Something feels distinctly not right about having one's response to a documentary study about the grotesque abuses made by the FBI in pursuing potential terror suspects be that it feels like a great '70s paranoia thriller, but I think that (T)error understands that there's something feistier going on than just cataloging the moral depravity of the War on Terror in its second decade. The film makes for a natural double-feature with last year's Citizenfour: both of them are stories about how the documentarians themselves become part of the story they're telling, and how scary and exhilarating that can be when it involves playing mind games with the U.S. government. (T)error is the better film, though; it lacks Citizenfour's regard for its own self-worth, instead viewing the spiral of madness that we'd call "farcical" if it was at all funny with an objective detachment that finds directors Lyric R. Cabral & David Felix Sutcliffe all but asking out loud, "what the fuck is wrong with us?"

The backstory: Saeed Torres was a friend of Cabral's, who one day told her an unusual secret. Seems that he's spent much of his life as an FBI mole, using his connections to the Black Muslim communities in America to hunt down targets the FBI selects and try to entrap them. Why he would tell her this is anybody's guess, as is why he'd agree to let her and Sutcliffe make a movie about his latest attempt to track down possible terrorist Khalifah Al-Akili, who has been making some pro-Taliban posts on the internet. Whatever cat-and-mouse tension the film might conceivably generate evaporates when we meet Al-Akili, a pudgy white American nerd who can't understand why this grumpy old black man keeps pestering him about trying to overthrow the government.

It couldn't be clearer that everyone involved understands this to be entirely bullshit: Torres is an extravagantly awkward spy, and Al-Akili is more pathetic than threatening and kens almost immediately that Torres, using the name "Shareef", is a narc. And yet they grind along, as do Cabral and Sutcliffe, who make some decisions in the film's second half that are half brilliant journalism, half reckless irresponsibility, and which add to the general sense that we're watching a dress rehearsal for a spy thriller going terribly wrong.

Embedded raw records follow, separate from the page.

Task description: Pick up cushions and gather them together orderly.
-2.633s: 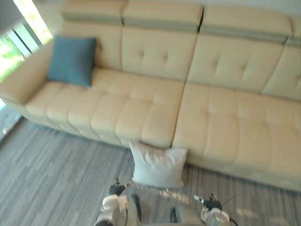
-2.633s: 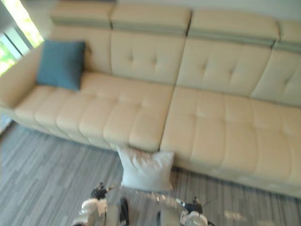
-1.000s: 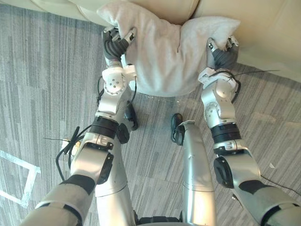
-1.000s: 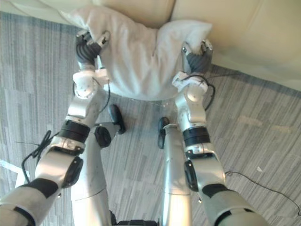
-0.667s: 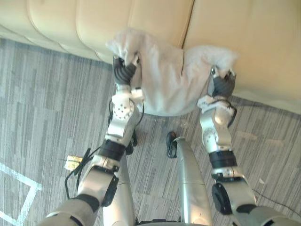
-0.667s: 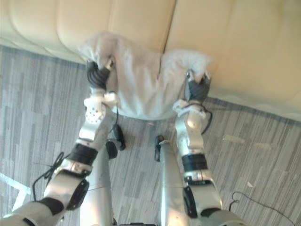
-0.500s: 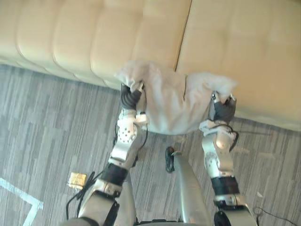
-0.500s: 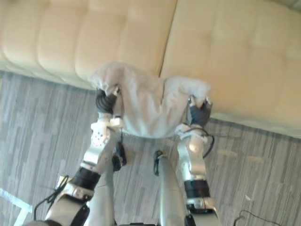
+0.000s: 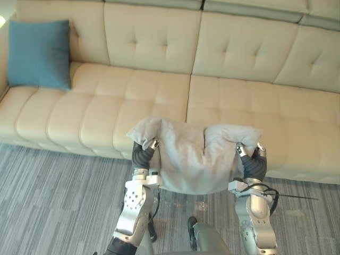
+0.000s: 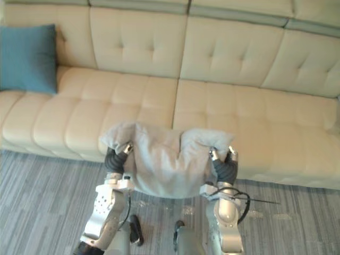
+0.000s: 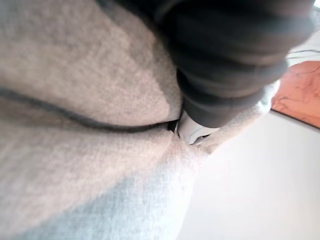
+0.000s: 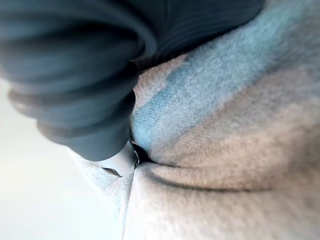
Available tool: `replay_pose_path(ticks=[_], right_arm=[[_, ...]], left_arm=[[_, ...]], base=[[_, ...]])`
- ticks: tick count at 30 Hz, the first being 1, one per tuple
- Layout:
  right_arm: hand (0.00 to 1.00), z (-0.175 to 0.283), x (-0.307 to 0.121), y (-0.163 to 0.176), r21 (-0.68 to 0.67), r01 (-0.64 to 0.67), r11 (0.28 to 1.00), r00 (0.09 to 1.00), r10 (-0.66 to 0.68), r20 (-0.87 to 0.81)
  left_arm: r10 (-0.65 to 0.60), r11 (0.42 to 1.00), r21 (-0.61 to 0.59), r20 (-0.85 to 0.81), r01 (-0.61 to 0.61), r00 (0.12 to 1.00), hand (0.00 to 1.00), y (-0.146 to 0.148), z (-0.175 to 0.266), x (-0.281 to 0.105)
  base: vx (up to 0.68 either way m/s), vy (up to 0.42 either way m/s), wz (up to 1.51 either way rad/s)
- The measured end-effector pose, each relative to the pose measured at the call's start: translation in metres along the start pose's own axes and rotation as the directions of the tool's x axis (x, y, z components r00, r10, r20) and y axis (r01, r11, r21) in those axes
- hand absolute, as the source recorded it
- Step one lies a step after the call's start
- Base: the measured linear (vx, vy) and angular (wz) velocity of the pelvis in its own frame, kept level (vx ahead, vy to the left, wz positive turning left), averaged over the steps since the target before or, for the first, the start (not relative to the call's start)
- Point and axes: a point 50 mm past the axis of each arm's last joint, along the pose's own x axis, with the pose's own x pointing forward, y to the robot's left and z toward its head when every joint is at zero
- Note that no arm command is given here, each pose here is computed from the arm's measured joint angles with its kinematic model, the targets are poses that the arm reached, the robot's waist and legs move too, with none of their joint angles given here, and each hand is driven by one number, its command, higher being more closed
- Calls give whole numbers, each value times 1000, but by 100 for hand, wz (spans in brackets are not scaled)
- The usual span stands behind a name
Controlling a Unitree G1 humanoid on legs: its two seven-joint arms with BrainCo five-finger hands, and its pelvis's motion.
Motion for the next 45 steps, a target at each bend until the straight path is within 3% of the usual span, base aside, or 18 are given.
replay_pose_path(ticks=[13,19,31,34,45], right_arm=[[100,-35,12,-17,-129,-34,991,988,15,-151],[100,-12,-13,-34,-131,16,991,995,-28,-93],[100,5,-13,-35,-134,17,991,999,-21,-30],[100,-1,-16,-36,-102,72,992,995,-78,-57],[100,-40,-11,-42,-138,87,987,971,-115,-209]], left_arm=[[-23,994,107,-137,38,990,100,12,-26,-7],[-66,997,35,-176,74,982,100,-3,-34,-11],[-94,995,-42,-113,89,989,100,-17,-20,-12],[-101,995,-37,-121,98,987,100,-18,-21,-13],[-116,990,56,-214,131,970,100,-2,-35,-21]], base=[[194,-93,-10],[343,-175,17],[220,37,-5],[144,198,14],[32,91,-11]])
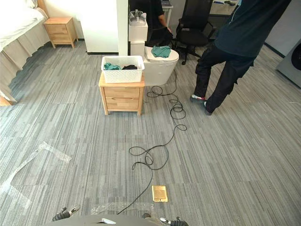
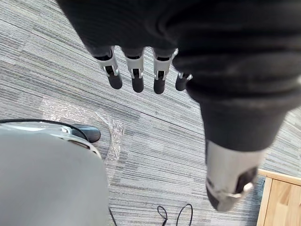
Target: Pick up the laundry basket with both hands and put the clothes into the washing machine.
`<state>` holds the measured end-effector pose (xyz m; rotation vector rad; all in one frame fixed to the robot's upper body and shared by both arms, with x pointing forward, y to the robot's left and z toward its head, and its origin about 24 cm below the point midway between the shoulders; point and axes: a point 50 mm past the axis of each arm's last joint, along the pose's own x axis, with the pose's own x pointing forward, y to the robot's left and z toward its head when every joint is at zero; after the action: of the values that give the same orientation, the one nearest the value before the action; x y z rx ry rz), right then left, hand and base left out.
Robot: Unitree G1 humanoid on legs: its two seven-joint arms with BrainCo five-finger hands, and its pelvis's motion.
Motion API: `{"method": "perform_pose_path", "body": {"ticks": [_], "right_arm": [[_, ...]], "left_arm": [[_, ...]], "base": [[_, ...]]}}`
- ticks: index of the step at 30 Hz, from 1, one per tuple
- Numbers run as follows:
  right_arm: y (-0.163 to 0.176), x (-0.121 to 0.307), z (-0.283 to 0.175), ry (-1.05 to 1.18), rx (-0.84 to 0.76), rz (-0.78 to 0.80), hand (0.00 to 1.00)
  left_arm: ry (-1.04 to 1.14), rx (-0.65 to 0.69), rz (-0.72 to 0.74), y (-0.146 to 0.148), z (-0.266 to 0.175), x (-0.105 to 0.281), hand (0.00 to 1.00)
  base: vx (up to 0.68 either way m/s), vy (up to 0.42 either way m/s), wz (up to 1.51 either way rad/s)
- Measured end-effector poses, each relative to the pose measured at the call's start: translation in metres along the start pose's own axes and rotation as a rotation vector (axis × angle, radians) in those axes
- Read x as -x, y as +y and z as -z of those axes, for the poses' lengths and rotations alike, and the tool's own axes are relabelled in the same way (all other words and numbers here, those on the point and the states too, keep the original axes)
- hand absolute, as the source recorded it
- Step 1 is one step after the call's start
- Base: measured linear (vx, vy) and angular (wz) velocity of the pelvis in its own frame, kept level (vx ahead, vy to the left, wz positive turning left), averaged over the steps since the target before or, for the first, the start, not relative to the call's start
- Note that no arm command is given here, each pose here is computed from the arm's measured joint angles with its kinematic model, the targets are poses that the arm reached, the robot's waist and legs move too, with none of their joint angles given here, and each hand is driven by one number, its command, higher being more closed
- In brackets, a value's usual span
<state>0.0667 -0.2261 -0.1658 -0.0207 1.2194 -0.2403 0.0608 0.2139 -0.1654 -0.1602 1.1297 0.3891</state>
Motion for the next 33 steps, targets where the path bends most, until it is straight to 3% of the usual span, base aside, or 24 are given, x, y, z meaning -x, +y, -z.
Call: {"method": "perform_pose_path", "body": {"ticks": [33], "right_arm": [[0.009, -0.003, -0.019, -0.059, -0.048, -0.021, 0.0]], "left_arm": [[-0.027, 0.017, 0.012, -0.006, -0.009, -0.003, 0.0]], "base": [[-0.02, -0.006, 0.0]]}}
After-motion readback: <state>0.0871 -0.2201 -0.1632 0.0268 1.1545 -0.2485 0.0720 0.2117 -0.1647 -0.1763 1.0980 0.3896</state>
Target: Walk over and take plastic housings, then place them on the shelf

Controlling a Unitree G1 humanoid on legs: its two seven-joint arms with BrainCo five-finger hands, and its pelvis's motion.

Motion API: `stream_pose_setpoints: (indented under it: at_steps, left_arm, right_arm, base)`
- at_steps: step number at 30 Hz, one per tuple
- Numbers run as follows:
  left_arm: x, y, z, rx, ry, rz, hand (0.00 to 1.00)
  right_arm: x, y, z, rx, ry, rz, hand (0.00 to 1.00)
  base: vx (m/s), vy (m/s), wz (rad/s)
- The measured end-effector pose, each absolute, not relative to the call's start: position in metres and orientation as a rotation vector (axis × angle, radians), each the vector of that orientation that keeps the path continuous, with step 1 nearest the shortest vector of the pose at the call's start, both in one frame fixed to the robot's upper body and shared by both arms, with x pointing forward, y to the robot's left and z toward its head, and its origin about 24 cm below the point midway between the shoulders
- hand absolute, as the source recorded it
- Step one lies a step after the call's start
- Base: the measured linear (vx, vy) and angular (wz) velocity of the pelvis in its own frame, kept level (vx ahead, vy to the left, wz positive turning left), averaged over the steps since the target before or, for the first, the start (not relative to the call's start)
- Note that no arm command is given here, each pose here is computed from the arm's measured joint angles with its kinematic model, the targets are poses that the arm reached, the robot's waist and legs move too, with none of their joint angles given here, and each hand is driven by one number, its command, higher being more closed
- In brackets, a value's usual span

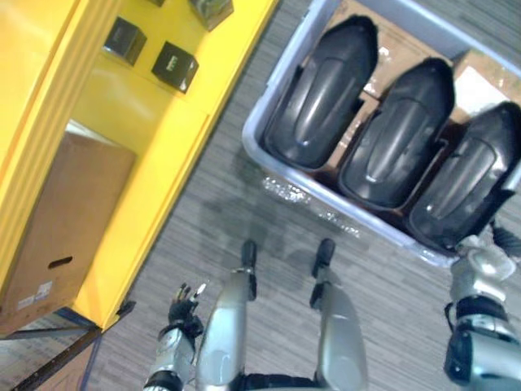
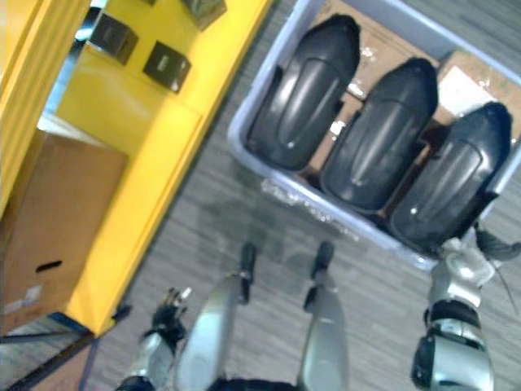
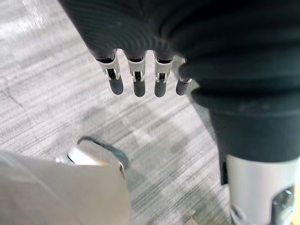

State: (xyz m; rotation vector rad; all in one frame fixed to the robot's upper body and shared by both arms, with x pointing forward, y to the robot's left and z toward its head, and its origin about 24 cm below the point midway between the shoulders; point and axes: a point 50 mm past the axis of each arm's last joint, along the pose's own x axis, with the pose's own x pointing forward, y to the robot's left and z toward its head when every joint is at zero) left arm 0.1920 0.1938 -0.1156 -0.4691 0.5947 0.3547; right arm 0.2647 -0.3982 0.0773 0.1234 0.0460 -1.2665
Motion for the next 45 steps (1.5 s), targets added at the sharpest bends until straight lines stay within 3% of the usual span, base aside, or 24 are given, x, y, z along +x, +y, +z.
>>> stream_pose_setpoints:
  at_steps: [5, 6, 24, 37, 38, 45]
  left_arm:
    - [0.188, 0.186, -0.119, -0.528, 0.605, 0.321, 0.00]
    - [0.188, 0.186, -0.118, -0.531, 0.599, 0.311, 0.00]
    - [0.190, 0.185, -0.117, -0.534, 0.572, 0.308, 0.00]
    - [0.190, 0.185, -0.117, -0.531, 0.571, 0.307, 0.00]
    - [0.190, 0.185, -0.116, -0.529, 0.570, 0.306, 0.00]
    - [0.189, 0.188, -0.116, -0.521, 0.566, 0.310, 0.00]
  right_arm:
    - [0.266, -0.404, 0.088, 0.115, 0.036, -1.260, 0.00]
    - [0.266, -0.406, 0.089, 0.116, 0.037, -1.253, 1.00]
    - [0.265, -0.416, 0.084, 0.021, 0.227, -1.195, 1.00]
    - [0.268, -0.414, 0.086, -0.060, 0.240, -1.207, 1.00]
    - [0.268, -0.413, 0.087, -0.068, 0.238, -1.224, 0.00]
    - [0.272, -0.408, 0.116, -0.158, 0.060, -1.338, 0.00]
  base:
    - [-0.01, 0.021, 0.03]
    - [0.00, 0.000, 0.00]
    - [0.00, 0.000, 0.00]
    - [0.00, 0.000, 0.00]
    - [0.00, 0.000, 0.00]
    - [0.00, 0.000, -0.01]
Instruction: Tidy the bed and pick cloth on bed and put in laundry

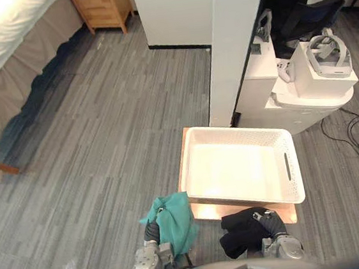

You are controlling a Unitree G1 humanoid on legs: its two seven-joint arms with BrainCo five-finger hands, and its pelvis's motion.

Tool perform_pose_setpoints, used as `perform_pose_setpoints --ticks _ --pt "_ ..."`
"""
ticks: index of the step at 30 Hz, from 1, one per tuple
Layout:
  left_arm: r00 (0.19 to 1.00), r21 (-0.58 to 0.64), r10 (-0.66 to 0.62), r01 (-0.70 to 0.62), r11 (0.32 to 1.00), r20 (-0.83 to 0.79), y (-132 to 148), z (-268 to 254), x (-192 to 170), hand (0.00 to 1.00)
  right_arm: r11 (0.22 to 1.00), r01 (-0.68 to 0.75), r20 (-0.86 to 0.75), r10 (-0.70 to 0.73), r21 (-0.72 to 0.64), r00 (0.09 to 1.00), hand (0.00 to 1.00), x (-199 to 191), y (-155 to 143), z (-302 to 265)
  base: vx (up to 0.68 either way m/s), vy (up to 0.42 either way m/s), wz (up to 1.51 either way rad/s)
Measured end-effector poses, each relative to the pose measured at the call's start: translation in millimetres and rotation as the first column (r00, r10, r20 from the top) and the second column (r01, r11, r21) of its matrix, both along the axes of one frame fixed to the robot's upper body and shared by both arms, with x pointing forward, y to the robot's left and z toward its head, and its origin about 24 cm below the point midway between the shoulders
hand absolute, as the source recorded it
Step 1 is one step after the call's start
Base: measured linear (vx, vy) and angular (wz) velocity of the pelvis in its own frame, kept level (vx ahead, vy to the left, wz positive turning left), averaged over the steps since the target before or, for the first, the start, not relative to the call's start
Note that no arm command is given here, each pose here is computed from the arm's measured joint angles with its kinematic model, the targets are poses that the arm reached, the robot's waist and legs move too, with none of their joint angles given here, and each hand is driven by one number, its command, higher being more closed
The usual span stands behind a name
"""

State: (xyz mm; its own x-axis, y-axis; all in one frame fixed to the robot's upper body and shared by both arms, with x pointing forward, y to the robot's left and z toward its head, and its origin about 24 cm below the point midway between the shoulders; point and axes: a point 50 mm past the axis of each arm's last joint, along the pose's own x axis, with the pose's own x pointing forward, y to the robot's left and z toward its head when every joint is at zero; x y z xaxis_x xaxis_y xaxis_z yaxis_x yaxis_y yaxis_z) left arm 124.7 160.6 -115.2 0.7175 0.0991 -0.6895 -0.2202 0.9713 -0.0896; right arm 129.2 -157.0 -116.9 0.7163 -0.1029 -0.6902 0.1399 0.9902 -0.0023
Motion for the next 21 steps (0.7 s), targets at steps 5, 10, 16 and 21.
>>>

It all makes the case more elegantly than words ever could: the way the FBI runs counter-terrorism operations is criminally absurd and unethical. The film doesn't editorialise on this point, but it doesn't have to: in showing Al-Akili's utterly boring little life, or listening to Torres wearily recounting the series of mistakes that led him to this point, it captures a sense of smallness brilliantly. These are regular if eccentric people, and they deserve much better than being forced into the center of this cartoonish nonsense. The film is both angry and resigned about this point, but the argument lingers less than the humanity of the subjects, and the unfairness that they were trapped in this brilliantly oddball document.